Ему все же удалось рассмеяться, хотя и не так уж раскатисто.

— Ваши слова звучат особенно комично, если учесть, что Хериберт является, так сказать, светским, а прелат Зоммервильд церковным преосвященством немецкого католицизма.

— А вы являетесь его совестью, — сказал я в ярости, — хотя прекрасно сознаете, что я прав.

Некоторое время он, ни слова не говоря, покряхтывал у себя на Венусберге под самой малохудожественной из трех мадонн в стиле барокко.

— Вы поразительно молоды... завидно молоды.

— Оставьте, доктор, — сказал я, — не поражайтесь и не завидуйте мне; если я не верну Марию, то убью вашего, самого завлекательного прелата. Я убью его, — повторив я, — мне теперь терять нечего.

Он помолчал немного и опять сунул в рот сигару.

— Понимаю, — сказал я, — сейчас ваша совесть лихорадочно работает. Если я убью Цюпфнера, вас это вполне устроит. С Цюпфнером вы в контрах, и потом он слишком правый для вас, зато прелат Зоммервильд — ваша опора в Риме, где вас почему-то считают чересчур левым, совершенно несправедливо, впрочем, насколько я смею судить.

— Бросьте болтать чепуху, Шнир. Что с вами?

— Католики действуют мне на нервы, — сказал я, — они нечестно играют.

— А протестанты? — спросил он смеясь.

— Способны уморить, вечно они бередят собственную совесть.

— А атеисты? — Он все еще смеялся.

— Нагоняют скуку, они все время толкуют о боге.

— А вы-то сами, Шнир, кто вы, собственно?

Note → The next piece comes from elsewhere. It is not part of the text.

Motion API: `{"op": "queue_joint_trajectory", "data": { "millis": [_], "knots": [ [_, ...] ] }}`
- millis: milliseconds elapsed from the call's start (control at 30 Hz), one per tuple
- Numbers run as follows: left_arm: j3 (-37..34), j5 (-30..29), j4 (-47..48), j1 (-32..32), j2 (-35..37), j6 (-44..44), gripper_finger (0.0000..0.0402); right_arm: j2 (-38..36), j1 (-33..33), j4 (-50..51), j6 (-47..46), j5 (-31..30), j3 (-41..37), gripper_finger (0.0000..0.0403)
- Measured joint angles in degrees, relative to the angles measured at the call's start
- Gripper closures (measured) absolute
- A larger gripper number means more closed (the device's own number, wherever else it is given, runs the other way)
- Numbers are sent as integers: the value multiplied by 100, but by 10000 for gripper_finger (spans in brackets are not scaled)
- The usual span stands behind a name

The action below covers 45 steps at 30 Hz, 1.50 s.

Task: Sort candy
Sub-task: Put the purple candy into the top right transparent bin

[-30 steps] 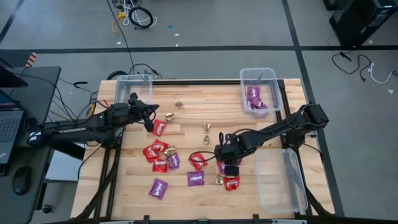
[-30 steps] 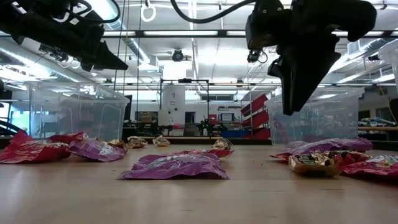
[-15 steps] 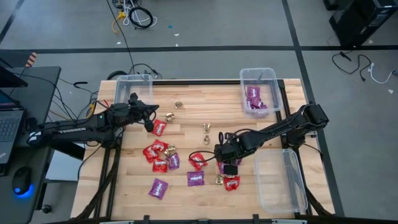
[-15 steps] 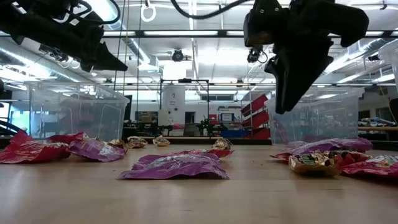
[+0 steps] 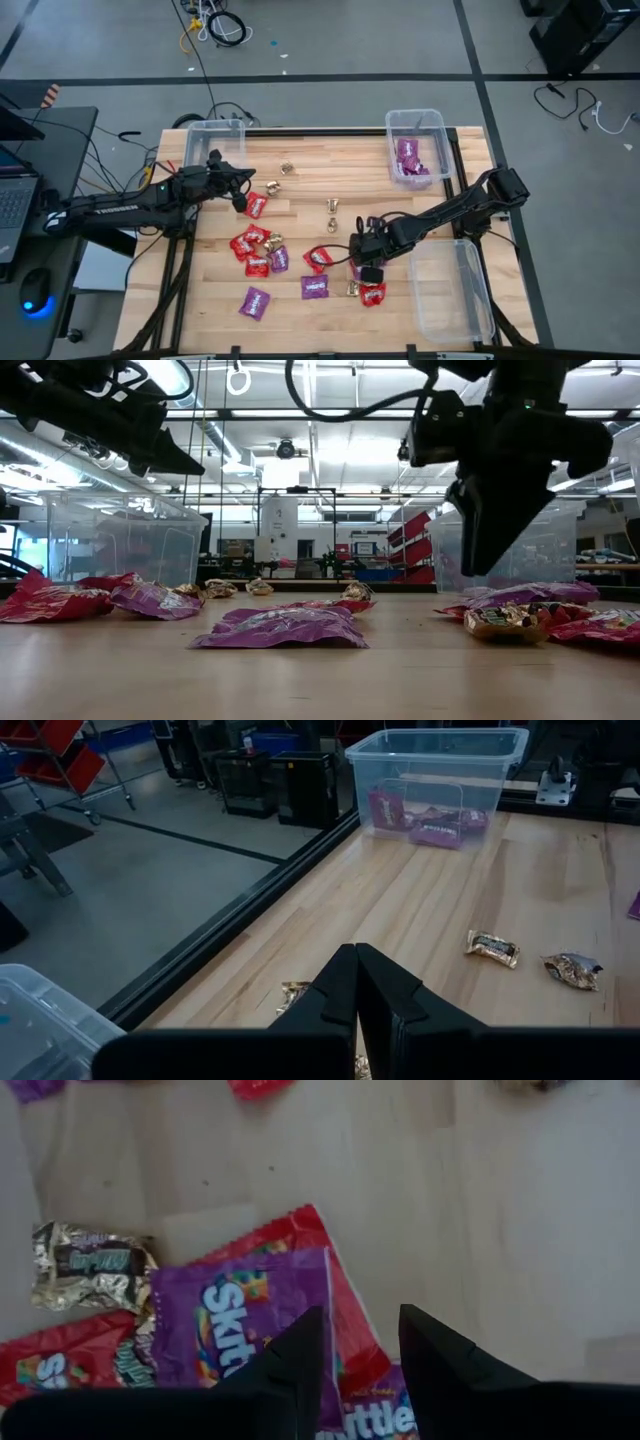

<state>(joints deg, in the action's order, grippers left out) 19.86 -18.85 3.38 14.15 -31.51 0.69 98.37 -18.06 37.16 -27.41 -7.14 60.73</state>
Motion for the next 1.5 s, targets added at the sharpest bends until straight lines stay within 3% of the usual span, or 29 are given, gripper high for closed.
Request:
{"op": "queue_joint_trajectory", "data": {
  "millis": [433, 700, 900, 1167, 1500],
  "knots": [
    [0, -4, -2, 0, 1, 109, 393, 0, 2, -599, -2, 473, -584, 286],
    [0, -4, -4, 0, 2, 109, 393, -11, 14, -672, 12, 425, -731, 292],
    [0, -11, -9, 0, 1, 111, 393, -12, 175, -658, 45, 59, -754, 327],
    [0, -11, -9, 0, 0, 111, 393, -11, 439, -667, 421, 29, -757, 393],
    [0, -11, -9, -2, 0, 111, 393, -17, 509, -548, 528, -210, -690, 401]
  ]
}}
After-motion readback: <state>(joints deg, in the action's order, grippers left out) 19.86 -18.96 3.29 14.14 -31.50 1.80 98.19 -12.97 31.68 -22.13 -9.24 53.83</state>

— Я — клоун, — сказал я, — и в данный момент стою дороже, чем моя клоунская репутация. Запомните. В лоне католической церкви есть одна душа, которая мне необходима, — Мария. Но как раз ее-то вы у меня отняли.

— Какие глупости, Шнир, — сказал он, — выбейте из головы эту вашу «теорию похищения». Мы живем в двадцатом веке.

— Вот именно, — сказал я, — в тринадцатом я был бы вполне приемлемым придворным шутом и даже кардиналов не беспокоил бы вопрос — женат я на ней или нет. А сейчас каждый католический деятель может ковыряться в ее бедной совести и считает себя вправе толкать ее на путь разврата и супружеской измены, и все из-за дурацкого клочка бумаги. Кстати сказать, доктор, в тринадцатом веке вас за ваших мадонн в стиле барокко отлучили бы от церкви и предали анафеме. Вы ведь прекрасно знаете, что их украли в церквах Баварии или Тироля... Не мне вам говорить, что ограбление церквей и сейчас еще довольно-таки строго карается законом.

— Послушайте, Шнир, — сказал он, — вы, кажется, переходите на личности. Очень странно с вашей стороны.

— Сами вы уже не первый год вмешиваетесь в мою личную жизнь, а когда я позволил себе сделать небольшое замечание и сказать чистую правду, которая задевает вас лично, вы готовы вцепиться мне в глотку. Ну, смотрите, как только у меня опять заведутся деньжата, я найму частного детектива и он докопается, откуда взялись ваши мадонны.

Кинкель больше не смеялся, только слегка покашливал, но, по-моему, он все еще не понял, что я не шучу.

— Повесьте трубку, Кинкель, — сказал я, — положите трубку, не то я вспомню о прожиточном минимуме. Желаю вам и вашей совести спокойной ночи.

Но он все еще ничего не понимал, и так получилось, что я положил трубку первый.

10

Я очень хорошо знал, что Кинкель отнесся ко мне, сверх всяких ожиданий, мило. Думаю, если бы я попросил, он даже дал бы мне денег. Но его манера, посасывая сигару, болтать о метафизике и внезапная обида, стоило мне только упомянуть о мадоннах, — все это было предельно отвратительно. Я не желал больше иметь с ним дела. Равно как и с госпожой Фредебейль. Довольно! А самому Фредебейлю я при первой же возможности залеплю пощечину. С такими, как он, бессмысленно бороться «духовным оружием». Иногда я жалею, что теперь не приняты дуэли. Мой спор с Цюпфнером из-за Марии мог быть разрешен только дуэлью. Самое отвратительное заключалось в том, что они вмешали в него и принципы правопорядка, и заявления в письменном виде, и многочасовые секретные переговоры в ганноверской гостинице. После второго выкидыша Мария совсем извелась, нервничала, без конца бегала в церковь и раздражалась, когда я в свободные вечера не шел с ней в театр, в концерт или на лекцию. Я предлагал ей, как бывало, сыграть в рич-рач и попить чайку, полеживая на кровати, но от этого она еще больше раздражалась. В сущности, все началось с того, что Мария теперь играла в рич-рач только в виде одолжения, чтобы успокоить меня или показать свое хорошее отношение ко мне. И она больше не ходила в кино на мои любимые картины, на те, что разрешено смотреть детям младшего возраста.